Among the various causes of reproductive failures (García-González 2004; Balfour et al. 2020), this study focused on the infertile mating (fertilization failure) and developing environments after fertilization. Causes of the infertile mating may come from female-side, male-side or their interaction (García-González 2004). Of course, if females are permanently infertile because of new mutations and some postnatal (nongenetic) disabilities such as loss of legs observed at female 3–1, and obstruction of oviducts etc. (Rhainds 2010), polyandry cannot rescue it. The male-side causes are genetic (e.g., deleterious mutations and genetic incompatibilities) or environmental (e.g., abnormal spermatophore attachment, spermatophore aplasia, empty spermatophore and early detachment of spermatophore) are possible (García-González 2004). Bet-hedging polyandry can cope with most of them.

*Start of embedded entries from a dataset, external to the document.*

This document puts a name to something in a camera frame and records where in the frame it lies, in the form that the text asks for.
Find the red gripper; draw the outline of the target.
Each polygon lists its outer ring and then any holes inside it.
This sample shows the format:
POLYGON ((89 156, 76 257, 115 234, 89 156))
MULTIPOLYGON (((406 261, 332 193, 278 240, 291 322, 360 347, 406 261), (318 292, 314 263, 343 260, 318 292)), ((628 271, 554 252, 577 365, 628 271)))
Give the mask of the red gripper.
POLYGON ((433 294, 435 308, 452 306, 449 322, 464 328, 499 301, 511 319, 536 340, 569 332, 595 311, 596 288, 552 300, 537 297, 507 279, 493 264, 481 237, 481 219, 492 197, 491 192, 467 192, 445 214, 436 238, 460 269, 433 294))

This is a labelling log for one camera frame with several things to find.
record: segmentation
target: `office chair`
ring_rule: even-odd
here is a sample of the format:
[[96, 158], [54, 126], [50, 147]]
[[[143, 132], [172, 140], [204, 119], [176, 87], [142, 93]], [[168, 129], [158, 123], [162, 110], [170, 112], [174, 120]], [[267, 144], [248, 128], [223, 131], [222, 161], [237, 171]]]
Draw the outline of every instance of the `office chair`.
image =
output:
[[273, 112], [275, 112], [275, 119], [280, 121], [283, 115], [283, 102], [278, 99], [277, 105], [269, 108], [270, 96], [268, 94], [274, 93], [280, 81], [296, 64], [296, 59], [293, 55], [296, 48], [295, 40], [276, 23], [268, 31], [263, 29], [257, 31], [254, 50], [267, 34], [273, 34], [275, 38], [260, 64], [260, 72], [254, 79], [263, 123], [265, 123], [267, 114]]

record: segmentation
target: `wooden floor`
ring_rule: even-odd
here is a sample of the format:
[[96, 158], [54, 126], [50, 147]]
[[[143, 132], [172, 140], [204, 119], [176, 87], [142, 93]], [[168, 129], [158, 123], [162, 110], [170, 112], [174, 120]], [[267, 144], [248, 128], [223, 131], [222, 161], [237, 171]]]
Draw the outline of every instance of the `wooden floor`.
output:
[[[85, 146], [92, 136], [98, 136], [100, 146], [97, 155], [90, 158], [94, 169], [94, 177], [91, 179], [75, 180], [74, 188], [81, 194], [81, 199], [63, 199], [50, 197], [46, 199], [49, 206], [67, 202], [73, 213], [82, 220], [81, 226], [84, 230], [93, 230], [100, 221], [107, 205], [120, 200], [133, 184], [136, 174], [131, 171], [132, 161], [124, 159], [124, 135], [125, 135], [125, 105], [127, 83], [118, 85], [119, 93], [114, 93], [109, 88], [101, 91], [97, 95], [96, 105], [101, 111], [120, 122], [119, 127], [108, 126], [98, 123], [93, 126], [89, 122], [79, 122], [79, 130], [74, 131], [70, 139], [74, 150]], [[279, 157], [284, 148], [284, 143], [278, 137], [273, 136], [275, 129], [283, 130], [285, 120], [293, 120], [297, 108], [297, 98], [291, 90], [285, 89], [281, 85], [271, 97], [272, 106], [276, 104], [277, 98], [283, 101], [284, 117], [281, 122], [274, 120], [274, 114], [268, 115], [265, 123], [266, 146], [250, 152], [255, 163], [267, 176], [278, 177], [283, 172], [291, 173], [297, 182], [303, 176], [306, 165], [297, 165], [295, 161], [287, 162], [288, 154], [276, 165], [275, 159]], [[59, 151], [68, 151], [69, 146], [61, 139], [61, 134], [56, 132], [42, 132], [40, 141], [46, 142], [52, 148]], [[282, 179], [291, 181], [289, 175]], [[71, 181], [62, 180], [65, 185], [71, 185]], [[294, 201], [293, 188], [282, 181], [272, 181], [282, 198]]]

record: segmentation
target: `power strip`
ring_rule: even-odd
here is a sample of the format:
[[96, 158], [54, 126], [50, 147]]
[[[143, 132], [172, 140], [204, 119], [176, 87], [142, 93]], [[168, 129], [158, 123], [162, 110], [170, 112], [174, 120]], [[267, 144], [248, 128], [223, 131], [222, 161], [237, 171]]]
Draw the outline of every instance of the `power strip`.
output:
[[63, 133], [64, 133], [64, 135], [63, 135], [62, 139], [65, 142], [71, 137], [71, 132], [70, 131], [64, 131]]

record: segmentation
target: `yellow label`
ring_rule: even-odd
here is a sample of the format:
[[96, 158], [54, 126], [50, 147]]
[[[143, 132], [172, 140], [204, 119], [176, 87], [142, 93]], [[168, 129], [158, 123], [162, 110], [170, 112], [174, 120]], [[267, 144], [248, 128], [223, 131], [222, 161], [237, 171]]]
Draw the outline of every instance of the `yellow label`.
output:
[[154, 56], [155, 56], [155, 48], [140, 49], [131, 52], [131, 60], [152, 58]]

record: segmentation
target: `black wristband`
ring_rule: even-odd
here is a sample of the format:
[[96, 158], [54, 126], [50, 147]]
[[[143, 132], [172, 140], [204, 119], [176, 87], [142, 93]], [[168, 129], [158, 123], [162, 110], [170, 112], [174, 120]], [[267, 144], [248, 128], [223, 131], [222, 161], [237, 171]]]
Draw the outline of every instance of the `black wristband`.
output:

When analyzing the early (from copulation to egg swelling) and late (from swelling to hatch) embryonic development separately, the compensation by multiple mating functioned especially in the early stage (Table 3). Hence, in this experiment, the bet-hedging polyandry mainly worked to offset mating failure but could not deal with the postfertilization environmental changes. To tolerate such environmental changes, genetic variance about e.g., temperature adaptability and salinity tolerance is needed in male genes (i.e., genotype-by-environment interaction within multiply-sired clutches; Yasui 1998). Because the small laboratory population of G. bimaculatus unlikely sustains the enough genetic variance, our results are reasonable. However, in natural populations maintaining genetic diversity, bet-hedging polyandry possibly works against unpredictable fluctuation of egg-hatching conditions.
A serious and very difficult-to-handle issue with the design of the study is that in the polyandry groups, females that failed to mate the designated number of times were discarded from the treatment of original plan. This means that in the higher-degree polyandry groups only those females willing to mate a set number of times were used, these are unlikely to be a random sample of the population and indeed it is easy to imagine they might be the healthier individuals. This will tend to create a bias in favor of the polyandry treatments. Unless using artificial insemination, it is impossible to coerce the unwilling female to mate. The future development of such technique is awaited.